Getting ready for the track felt futile today, to the point that I didn't join the team in preparing the car like I normally would. My excuse was that I wanted to try keeping my focus solely on the race. I needed to be away from the grid, but close enough to be called over when asked. That left me sitting at the back of the grid, just a few feet behind the last cars and down the middle so I could see everything. I sat with my arms wrapped around my legs that were pulled up to my chest and a pair of headphones over my ears, ironically a gift from Daniel.

'Everyday' by Logic was playing in my ears. It had come up in the shuffle, but now it was motivation. All the hard work brought me here to this moment. I didn't pay my way here. I didn't fuck my way here. I earned my way here. The idiotic actions of my best friend wouldn't be what stops me from doing something anymore either. He had his chance to do well and I was given mine. If the team wanted me to race, I would race and I would do well.

Even if that meant hurting my already ailing friend, I was doing it to put him in his place. The thought repeated in my head as the team started up the car and coached me through the motions of the formation lap. I didn't need their help, but I had to focus and I needed to listen to the team.

Which worked until just the third lap when my battery started having issues. I was angry, screaming at the wheel in front of me for a few moments as the team worked to resolve the issue. My radio was off, but I couldn't help but talk my way through the issue. Repeating in my head exactly what the steps for addressing the issue was the only thing that calmed me down. Reverting to my old technique of using procedures to eliminate emotions.

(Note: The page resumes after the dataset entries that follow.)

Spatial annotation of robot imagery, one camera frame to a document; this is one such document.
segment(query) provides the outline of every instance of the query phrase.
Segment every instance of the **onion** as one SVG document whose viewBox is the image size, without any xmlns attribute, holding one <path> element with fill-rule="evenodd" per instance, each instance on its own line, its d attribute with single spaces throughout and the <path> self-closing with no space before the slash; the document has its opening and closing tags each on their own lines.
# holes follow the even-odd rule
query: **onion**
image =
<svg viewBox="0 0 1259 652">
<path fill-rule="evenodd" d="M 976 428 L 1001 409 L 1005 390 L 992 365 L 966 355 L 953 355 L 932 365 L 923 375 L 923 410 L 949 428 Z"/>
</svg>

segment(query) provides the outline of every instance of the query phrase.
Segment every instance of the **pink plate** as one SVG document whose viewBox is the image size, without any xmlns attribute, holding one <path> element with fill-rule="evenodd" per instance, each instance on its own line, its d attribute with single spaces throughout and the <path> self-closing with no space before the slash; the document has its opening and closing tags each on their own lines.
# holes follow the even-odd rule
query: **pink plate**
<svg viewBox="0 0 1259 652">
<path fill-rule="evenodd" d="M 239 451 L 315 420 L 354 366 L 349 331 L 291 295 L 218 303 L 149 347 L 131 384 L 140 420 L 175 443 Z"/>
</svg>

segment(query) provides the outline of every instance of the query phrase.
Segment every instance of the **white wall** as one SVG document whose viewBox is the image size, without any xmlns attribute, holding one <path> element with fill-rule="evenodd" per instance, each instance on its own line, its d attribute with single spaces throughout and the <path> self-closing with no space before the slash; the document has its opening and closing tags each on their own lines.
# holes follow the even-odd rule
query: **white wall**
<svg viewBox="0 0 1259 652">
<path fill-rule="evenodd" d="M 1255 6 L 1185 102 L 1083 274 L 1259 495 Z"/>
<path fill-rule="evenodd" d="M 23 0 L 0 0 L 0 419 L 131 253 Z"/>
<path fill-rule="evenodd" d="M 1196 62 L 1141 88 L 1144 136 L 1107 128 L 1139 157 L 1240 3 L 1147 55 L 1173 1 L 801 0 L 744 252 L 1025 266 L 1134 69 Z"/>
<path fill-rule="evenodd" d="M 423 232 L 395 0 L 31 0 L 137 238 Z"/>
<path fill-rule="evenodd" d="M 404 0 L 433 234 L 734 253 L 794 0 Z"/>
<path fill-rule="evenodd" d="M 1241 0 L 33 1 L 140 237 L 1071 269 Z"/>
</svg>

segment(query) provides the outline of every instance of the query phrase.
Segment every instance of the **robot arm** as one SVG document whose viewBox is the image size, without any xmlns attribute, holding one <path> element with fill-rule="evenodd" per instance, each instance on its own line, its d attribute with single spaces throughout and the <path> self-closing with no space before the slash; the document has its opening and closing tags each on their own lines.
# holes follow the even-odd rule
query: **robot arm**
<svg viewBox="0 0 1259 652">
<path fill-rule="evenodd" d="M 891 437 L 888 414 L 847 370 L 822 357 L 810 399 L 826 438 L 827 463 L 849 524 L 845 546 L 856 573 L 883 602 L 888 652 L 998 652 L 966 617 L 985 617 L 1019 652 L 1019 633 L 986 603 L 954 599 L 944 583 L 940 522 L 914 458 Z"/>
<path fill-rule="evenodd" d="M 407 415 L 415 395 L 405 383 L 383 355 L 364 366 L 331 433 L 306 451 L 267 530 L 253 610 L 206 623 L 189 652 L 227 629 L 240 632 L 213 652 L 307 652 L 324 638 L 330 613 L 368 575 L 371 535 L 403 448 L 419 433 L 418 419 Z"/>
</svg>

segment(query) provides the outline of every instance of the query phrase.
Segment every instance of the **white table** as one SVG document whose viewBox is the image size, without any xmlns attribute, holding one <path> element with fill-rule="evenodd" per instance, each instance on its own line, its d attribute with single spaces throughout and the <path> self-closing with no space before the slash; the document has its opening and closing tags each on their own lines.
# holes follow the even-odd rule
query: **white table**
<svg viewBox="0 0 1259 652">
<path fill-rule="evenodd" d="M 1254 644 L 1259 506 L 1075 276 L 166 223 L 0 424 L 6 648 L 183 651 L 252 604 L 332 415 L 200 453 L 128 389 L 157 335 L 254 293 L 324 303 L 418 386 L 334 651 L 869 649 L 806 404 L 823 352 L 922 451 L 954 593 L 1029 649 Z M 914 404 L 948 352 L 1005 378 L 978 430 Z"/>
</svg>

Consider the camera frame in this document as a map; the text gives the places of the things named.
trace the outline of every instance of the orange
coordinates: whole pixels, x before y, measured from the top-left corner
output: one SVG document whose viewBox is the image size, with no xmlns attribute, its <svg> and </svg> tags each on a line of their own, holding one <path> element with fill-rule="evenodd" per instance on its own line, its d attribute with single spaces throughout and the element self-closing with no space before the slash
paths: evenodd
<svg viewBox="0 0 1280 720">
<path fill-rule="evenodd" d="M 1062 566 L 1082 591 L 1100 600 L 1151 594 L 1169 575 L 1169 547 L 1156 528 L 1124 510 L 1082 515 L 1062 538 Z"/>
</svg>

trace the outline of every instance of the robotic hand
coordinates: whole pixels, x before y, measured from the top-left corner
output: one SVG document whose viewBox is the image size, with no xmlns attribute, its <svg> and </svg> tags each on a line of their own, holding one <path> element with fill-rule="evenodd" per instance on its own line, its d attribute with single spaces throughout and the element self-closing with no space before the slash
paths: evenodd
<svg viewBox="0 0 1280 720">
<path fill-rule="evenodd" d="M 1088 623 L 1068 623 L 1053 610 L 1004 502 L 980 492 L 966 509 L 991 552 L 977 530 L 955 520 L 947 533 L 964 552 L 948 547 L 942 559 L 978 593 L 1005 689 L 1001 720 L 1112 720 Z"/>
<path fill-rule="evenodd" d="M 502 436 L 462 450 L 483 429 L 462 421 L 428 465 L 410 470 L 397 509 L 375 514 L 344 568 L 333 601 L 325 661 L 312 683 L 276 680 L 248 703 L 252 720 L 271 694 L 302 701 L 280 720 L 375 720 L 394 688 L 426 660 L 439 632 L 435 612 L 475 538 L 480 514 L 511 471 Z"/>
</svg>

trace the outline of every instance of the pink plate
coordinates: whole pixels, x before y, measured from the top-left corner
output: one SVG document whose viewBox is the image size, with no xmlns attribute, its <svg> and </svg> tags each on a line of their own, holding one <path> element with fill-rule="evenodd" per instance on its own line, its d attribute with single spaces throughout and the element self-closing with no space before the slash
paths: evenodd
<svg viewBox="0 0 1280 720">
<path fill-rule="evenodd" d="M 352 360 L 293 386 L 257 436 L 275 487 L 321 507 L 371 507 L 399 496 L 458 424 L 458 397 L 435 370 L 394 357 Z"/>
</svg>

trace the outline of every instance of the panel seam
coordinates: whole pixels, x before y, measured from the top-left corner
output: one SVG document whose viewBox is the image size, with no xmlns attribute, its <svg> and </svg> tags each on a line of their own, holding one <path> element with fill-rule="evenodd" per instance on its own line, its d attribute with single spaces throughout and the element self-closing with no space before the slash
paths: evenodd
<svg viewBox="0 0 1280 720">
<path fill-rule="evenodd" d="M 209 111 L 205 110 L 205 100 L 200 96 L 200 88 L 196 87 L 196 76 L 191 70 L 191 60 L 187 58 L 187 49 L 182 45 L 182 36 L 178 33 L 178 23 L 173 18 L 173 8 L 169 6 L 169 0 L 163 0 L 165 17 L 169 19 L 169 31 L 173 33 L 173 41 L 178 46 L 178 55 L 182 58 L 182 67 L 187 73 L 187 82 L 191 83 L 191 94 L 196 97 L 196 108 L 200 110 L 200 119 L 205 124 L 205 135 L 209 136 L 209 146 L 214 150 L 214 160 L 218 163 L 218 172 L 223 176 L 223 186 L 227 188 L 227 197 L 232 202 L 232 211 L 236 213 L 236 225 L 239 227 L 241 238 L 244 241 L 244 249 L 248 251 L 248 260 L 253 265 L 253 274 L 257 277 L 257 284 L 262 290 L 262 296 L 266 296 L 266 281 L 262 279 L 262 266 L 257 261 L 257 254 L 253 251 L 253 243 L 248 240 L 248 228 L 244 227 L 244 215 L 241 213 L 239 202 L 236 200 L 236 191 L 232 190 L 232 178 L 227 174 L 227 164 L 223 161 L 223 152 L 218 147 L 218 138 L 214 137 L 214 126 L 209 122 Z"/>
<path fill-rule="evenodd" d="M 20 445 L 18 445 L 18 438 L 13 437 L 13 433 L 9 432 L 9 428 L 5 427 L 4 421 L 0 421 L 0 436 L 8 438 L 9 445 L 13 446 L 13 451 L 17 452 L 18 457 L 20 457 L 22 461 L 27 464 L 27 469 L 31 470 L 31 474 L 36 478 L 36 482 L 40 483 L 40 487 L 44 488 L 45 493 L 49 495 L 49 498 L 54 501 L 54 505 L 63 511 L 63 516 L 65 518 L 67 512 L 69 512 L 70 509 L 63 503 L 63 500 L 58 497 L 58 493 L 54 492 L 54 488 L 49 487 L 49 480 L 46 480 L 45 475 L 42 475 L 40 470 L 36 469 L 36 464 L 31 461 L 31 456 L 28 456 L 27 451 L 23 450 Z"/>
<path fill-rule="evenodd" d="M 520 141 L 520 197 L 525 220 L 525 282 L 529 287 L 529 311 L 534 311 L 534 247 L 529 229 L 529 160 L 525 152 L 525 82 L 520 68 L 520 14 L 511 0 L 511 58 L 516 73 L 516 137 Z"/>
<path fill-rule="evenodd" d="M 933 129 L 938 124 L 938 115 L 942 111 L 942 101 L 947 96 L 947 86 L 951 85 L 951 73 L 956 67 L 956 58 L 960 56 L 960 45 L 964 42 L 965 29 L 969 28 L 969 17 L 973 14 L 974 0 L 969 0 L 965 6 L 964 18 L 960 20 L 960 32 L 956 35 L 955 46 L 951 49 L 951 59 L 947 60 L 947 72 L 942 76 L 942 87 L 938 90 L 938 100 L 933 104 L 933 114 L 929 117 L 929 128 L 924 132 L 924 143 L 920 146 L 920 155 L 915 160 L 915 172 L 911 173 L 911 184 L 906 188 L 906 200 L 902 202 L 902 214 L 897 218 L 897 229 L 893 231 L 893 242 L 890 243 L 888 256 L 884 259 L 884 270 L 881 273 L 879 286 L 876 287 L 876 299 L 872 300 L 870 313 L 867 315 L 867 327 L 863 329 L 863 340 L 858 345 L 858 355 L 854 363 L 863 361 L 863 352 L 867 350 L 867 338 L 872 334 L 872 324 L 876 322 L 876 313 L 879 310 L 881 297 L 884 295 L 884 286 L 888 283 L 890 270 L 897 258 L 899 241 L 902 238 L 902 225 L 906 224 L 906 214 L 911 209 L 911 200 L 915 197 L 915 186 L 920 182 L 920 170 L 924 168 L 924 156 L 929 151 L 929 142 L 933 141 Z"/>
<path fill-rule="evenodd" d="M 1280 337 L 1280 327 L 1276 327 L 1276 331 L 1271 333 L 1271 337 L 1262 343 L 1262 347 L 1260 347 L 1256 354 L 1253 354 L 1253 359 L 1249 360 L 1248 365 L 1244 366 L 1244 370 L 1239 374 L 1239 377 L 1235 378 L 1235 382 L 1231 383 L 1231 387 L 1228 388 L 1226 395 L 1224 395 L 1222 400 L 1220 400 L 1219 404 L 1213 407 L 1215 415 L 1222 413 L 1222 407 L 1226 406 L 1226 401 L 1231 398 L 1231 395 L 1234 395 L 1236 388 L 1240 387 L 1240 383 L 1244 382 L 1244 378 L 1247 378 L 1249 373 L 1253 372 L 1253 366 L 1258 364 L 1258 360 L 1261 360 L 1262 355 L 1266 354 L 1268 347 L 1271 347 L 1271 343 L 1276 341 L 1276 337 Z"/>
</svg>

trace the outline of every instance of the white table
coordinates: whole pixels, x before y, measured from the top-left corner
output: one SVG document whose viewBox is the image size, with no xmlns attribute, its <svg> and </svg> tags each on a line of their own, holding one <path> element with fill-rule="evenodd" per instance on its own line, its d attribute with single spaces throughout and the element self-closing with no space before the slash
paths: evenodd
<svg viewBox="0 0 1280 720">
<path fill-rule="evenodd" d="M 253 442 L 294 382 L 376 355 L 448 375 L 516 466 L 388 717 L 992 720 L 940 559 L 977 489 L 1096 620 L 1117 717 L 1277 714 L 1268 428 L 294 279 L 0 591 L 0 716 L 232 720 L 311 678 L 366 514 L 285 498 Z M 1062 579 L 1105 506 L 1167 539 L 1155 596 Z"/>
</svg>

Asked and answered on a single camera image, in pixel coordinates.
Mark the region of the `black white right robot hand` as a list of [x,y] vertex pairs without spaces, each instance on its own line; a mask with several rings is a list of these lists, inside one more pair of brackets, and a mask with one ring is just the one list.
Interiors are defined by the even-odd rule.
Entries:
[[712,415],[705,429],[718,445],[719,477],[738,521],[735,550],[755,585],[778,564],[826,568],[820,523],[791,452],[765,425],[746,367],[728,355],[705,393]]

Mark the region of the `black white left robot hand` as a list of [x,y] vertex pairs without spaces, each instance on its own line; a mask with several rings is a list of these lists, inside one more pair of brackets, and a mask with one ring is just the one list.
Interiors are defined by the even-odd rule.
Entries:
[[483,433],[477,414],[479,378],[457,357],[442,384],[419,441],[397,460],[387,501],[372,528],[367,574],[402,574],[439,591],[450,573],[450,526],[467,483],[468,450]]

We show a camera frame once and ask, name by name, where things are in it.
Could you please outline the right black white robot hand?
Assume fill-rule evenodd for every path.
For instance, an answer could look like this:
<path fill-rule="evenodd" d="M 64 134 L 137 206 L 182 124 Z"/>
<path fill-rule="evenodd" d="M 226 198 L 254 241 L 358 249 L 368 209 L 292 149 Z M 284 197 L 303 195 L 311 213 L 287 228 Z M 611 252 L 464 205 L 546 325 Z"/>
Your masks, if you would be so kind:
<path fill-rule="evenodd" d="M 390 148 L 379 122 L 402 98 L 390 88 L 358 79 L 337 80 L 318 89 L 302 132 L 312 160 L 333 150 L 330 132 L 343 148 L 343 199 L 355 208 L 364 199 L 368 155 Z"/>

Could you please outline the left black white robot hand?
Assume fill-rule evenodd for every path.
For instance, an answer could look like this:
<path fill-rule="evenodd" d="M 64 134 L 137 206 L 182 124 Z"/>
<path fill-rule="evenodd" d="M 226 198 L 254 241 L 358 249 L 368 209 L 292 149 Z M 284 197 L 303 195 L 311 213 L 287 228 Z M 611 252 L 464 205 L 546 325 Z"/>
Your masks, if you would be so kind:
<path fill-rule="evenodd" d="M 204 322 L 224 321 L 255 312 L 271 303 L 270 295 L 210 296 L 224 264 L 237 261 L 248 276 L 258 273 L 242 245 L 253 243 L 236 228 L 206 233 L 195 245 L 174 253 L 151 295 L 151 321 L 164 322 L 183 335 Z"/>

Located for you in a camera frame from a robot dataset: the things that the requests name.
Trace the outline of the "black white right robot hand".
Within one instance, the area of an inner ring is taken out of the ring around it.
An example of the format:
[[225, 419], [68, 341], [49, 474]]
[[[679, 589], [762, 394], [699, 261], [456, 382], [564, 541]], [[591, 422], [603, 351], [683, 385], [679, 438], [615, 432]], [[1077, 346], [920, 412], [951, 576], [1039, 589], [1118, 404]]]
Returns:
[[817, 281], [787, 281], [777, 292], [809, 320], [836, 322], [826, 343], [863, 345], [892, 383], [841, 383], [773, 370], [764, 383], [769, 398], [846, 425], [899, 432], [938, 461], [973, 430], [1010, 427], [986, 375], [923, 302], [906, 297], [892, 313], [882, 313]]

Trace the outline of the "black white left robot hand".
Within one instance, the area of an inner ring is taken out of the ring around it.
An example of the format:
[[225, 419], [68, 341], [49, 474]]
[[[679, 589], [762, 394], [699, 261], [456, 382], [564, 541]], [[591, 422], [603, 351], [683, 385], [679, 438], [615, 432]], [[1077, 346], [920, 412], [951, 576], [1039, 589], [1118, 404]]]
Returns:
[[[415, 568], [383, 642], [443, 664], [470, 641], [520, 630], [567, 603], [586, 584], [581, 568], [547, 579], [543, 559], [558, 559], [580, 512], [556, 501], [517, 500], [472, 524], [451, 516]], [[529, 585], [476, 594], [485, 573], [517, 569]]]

Growing up, I wasn't allowed the luxury of showing emotions. Things like anger and sadness were a weakness to my father. Which was ironic for a man that had no problem showing it. From the time I was a toddler until his passing in my middle teens, the man had done everything he could to make his emotions known. Screaming and throwing things was a common scene in our house. If I wasn't the best at something or my grades weren't perfect, I had to hear about how I was ruining my plans for life and my future. An idyllic scene of a young doctor or business woman, the youngest ever to graduate in her family to work at the best hospital in the nation or lead some kind of trading firm to treat their family to whatever they need or wanted. He was grooming me to be his personal bank account my entire life. It was torture in more ways than one, but the worst way was emotionally. He would use it against me whenever the chance arose. Tears turned into screaming in my face as I was forced to hold in the whimpers of sadness that eventually would dissipate as the years went on. No matter what he did as his time wound down, I learned to take it and brush it off. No matter how many glasses , remotes, or even the occasional keyboard, no sounds and no weird faces could be made for fear of making it worse.

You'd think that him getting what he wanted would make it better, that he would calm down. Yet, his anger only grew as my reactions stopped, going against the old adage that if you don't react, they will stop. The only time it stopped was when he finally passed on Christmas day in 2010. While the man never did what he did in an alcoholic rage, he did enjoy the occasional drink. Sometimes more than a drink and often times when he shouldn't, like if he had to drive home. It was finally his undoing that day as he drove straight into a barrier on the 101 freeway when they started some new construction that he wasn't familiar with.

I didn't cry that day or even at his funeral. In fact, I didn't cry for the man until the court mandated therapy sessions finally broke me from the emotionless gaze that I had been holding just two weeks before my 17th birthday. Almost two years it took to undo the lifetime of trauma that man had put me through. Two years of foster homes and nothing but focusing on school and work like he had always taught me. I cried that fateful day in July not because I was sad that he was gone, but because I realized how much I missed out on because of him. The feelings of being forced to do things that I didn't want to do under the guise of love and furthering myself finally cracked the dam while Dr.Petersen sat across from me in her office. She called in the big breakthrough because I had never shown a single emotion in her office until my breakdown that day.